Exercise material:
= Beginning of Section =

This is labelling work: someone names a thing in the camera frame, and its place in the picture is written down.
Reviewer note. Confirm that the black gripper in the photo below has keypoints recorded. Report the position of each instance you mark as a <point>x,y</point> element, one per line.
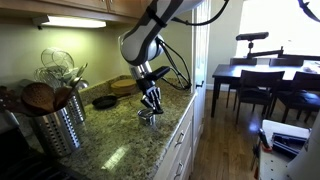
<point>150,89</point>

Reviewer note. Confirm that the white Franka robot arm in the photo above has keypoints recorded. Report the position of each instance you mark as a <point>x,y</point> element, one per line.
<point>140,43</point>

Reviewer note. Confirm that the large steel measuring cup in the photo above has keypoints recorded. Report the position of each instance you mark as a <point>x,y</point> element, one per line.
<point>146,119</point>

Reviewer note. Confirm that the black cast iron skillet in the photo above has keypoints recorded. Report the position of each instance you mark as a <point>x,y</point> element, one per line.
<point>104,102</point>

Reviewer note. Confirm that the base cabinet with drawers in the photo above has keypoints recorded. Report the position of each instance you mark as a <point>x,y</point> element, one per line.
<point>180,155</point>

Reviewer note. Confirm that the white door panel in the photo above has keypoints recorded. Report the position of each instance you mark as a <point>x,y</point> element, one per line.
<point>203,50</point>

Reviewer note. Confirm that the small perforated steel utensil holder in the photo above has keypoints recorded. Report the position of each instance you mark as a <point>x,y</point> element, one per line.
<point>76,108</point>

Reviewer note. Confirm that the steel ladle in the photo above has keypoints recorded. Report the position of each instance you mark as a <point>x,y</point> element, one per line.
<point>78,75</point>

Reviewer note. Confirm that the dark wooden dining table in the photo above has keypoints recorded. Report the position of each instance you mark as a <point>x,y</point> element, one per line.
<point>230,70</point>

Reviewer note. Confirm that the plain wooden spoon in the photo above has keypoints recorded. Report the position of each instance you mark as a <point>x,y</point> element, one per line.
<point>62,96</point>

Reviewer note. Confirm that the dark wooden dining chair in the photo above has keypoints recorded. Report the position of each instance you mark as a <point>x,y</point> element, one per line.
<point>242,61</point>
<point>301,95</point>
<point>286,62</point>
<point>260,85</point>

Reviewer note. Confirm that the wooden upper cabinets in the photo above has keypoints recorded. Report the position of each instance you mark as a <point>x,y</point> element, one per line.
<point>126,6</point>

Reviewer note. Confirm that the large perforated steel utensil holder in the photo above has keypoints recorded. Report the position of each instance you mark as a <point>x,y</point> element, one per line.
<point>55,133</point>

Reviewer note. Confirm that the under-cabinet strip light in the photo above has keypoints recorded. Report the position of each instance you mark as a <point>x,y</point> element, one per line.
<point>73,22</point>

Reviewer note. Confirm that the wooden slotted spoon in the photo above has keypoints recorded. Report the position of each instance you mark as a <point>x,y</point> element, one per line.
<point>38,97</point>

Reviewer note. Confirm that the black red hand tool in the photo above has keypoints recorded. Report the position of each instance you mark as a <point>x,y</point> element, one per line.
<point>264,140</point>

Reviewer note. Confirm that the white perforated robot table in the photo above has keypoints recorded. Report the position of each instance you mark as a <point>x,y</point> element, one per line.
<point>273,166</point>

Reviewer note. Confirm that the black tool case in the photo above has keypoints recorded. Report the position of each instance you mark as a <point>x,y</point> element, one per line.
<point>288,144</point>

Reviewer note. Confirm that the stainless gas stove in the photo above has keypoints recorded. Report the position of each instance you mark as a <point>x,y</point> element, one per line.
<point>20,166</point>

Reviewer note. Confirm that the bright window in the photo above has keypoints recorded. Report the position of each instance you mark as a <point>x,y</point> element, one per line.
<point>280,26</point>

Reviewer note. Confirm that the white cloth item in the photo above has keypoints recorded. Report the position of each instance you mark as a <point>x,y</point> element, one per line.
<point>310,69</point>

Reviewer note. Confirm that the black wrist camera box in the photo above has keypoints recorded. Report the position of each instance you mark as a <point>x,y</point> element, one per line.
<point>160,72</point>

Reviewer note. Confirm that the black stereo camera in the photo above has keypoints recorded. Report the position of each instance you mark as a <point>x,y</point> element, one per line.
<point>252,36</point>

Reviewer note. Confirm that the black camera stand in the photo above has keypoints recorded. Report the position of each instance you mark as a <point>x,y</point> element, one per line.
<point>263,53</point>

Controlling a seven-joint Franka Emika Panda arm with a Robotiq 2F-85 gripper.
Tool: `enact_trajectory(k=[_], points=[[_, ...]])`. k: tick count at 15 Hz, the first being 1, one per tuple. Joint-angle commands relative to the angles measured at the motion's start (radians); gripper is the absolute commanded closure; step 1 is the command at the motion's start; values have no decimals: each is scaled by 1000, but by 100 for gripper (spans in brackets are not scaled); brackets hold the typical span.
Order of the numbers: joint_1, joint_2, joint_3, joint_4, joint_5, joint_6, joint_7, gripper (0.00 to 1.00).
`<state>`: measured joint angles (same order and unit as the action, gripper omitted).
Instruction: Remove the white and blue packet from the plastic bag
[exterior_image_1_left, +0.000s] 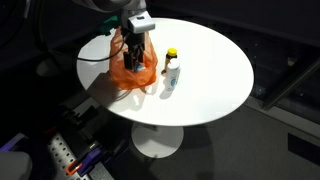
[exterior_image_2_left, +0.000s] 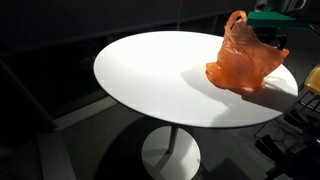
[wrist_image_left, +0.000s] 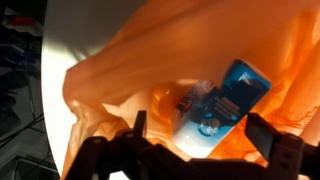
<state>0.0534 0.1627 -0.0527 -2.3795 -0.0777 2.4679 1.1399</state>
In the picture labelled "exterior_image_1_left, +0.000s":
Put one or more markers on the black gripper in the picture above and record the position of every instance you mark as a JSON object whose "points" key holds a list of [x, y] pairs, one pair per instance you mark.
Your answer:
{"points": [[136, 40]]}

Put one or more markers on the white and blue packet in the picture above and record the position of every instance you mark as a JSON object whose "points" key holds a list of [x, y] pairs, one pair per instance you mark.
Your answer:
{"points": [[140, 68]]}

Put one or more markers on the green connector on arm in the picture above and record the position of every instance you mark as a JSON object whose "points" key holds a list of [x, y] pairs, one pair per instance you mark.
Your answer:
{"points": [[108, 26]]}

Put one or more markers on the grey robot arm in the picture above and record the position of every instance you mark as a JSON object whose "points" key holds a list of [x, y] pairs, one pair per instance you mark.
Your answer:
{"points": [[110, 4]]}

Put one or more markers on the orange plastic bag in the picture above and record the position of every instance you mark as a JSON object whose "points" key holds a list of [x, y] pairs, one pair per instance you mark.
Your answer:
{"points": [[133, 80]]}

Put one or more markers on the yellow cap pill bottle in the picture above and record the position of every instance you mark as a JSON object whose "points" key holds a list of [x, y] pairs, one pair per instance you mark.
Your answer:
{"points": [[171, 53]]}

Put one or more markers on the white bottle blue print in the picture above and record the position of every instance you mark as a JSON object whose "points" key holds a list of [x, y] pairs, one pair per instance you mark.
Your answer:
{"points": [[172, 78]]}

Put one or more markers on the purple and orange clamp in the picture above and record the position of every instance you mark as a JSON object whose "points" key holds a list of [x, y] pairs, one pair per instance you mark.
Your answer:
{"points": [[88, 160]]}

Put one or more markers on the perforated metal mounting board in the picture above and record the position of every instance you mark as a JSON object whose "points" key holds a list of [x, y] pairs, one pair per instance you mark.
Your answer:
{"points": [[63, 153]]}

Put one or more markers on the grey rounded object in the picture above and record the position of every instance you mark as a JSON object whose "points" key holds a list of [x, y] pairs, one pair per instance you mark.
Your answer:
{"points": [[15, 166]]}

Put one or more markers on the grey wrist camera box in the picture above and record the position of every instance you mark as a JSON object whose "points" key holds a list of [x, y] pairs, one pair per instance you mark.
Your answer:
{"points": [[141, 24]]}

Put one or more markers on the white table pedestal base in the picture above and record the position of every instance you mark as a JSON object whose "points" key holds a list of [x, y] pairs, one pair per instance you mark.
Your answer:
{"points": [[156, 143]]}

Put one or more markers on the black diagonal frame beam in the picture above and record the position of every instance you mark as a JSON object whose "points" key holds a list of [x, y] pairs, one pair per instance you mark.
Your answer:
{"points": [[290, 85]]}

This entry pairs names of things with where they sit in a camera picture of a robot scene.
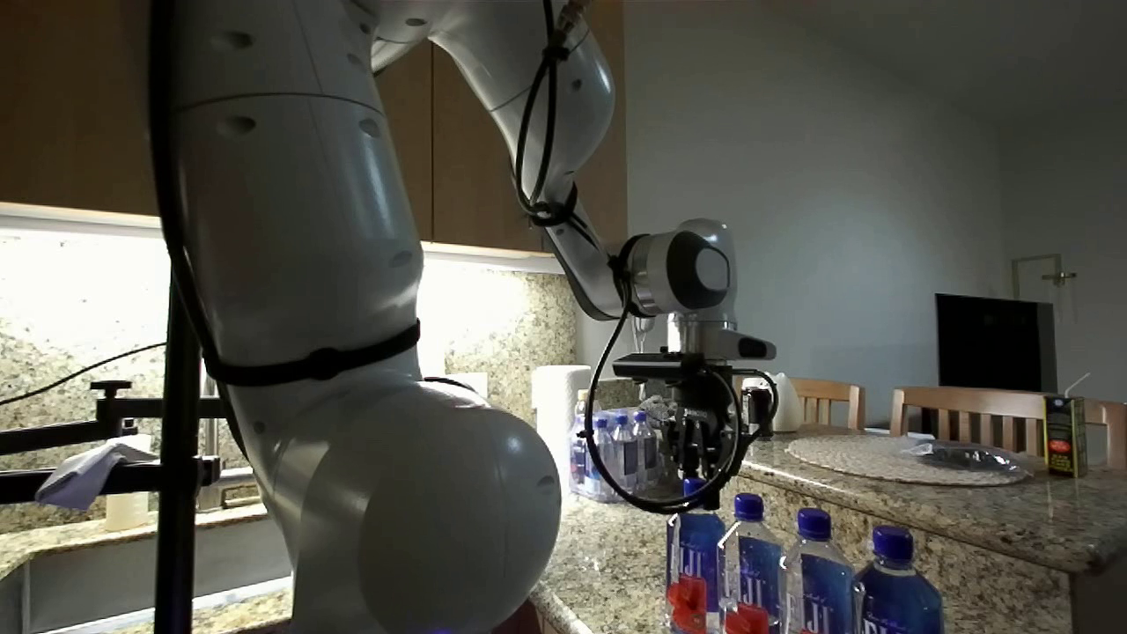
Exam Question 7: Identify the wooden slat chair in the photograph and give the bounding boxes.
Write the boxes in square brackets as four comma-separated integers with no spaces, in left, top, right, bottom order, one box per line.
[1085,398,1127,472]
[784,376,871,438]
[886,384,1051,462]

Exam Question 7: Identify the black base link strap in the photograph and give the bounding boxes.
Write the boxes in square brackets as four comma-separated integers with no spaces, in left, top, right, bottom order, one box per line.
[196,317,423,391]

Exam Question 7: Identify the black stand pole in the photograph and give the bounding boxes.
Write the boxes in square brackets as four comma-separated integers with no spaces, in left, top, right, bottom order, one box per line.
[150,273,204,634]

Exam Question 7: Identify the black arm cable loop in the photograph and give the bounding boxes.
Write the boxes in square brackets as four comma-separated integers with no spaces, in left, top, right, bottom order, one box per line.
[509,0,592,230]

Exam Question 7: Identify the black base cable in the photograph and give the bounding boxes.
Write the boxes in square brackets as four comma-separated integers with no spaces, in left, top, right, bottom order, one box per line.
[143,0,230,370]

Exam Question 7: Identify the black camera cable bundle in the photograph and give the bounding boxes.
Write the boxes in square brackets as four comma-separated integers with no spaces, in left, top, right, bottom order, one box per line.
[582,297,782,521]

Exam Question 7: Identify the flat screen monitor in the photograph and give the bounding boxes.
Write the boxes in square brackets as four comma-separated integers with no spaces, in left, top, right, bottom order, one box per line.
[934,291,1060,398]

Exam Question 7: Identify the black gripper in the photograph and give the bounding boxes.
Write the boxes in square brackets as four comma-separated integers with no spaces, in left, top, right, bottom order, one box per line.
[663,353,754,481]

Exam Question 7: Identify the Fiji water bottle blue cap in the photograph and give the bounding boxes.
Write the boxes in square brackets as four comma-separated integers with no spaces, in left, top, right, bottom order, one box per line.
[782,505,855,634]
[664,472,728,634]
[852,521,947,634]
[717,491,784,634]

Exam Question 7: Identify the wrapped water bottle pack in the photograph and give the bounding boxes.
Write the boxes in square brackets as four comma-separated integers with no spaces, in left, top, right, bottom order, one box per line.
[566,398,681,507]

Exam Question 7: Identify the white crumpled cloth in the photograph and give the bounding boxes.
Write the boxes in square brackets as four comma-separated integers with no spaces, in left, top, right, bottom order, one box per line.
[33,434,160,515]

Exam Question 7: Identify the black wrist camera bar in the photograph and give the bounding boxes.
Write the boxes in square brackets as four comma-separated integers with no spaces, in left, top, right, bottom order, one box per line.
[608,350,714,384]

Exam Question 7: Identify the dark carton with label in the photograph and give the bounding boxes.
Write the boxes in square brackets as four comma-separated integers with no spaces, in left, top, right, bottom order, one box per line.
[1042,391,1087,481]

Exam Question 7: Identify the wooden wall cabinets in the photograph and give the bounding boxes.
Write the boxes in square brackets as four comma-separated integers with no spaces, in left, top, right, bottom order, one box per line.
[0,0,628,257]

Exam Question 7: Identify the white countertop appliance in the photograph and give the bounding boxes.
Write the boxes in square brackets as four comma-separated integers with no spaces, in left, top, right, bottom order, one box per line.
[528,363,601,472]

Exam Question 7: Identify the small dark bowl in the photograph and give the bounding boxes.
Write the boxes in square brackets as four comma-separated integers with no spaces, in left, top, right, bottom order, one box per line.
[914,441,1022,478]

= End of Section =
= Beginning of Section =

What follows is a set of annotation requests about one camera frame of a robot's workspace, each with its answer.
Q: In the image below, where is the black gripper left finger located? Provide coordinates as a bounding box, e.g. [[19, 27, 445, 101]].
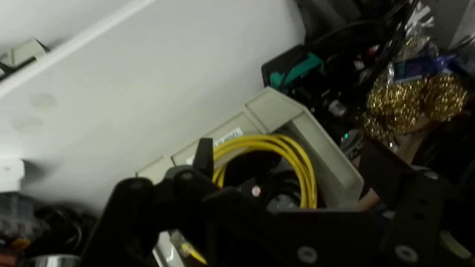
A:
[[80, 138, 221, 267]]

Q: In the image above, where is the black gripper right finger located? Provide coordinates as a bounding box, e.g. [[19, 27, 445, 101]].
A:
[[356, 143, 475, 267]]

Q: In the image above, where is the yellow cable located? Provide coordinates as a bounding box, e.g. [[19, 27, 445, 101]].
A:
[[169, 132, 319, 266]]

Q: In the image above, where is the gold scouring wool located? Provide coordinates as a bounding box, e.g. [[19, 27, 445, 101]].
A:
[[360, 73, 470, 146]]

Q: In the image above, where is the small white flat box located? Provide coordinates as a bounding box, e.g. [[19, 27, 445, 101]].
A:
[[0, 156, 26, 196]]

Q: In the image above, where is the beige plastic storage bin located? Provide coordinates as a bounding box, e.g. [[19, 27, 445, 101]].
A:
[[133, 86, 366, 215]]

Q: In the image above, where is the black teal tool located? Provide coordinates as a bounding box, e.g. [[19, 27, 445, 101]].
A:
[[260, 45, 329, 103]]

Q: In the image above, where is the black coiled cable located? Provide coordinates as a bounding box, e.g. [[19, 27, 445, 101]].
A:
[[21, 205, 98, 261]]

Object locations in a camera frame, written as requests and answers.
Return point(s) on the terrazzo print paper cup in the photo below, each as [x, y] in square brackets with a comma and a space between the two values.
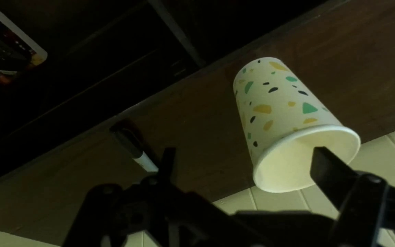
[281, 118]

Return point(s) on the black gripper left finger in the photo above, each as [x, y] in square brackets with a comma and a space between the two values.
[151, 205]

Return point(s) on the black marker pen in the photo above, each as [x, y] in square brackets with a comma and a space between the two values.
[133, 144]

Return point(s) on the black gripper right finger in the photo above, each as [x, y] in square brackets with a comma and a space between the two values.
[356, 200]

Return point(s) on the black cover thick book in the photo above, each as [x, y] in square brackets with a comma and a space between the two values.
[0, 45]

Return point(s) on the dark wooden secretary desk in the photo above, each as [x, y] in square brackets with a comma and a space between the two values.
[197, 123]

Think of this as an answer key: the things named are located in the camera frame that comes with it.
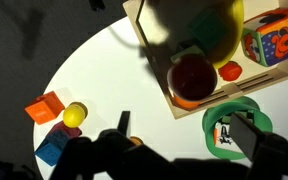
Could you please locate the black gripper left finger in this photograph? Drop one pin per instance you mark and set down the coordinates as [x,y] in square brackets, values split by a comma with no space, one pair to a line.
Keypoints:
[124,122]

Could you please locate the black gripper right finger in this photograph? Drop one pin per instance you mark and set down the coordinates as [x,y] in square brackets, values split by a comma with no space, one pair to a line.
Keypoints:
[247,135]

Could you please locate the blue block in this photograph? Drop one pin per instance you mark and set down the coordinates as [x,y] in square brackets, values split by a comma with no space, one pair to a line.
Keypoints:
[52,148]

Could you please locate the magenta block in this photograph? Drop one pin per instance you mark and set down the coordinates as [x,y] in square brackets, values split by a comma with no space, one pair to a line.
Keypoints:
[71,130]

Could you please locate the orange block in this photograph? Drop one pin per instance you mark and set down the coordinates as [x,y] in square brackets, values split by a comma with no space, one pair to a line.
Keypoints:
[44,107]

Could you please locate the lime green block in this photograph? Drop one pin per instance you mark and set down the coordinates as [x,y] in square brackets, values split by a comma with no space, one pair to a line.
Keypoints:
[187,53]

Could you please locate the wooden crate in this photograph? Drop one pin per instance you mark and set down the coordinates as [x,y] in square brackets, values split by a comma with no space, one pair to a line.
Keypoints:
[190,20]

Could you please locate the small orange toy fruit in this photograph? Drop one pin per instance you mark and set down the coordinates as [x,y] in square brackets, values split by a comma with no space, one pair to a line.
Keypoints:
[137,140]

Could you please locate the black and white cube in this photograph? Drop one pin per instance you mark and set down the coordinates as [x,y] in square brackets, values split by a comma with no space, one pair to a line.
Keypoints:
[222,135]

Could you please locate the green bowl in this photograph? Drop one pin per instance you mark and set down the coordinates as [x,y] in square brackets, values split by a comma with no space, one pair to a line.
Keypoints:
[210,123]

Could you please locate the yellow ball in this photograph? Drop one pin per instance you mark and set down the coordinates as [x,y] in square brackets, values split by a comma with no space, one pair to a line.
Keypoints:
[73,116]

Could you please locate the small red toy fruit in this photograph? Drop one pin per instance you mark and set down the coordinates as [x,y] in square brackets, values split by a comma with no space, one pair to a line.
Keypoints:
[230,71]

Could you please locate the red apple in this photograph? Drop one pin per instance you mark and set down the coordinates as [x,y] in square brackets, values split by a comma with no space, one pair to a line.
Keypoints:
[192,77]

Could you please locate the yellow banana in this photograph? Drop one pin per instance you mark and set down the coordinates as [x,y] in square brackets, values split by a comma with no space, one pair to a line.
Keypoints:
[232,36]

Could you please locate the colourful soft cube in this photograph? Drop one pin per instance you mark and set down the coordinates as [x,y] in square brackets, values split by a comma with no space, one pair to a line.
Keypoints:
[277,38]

= End of Section =

Say how many lines in the preceding material hold the word "camera"; nothing else belongs in the reply.

11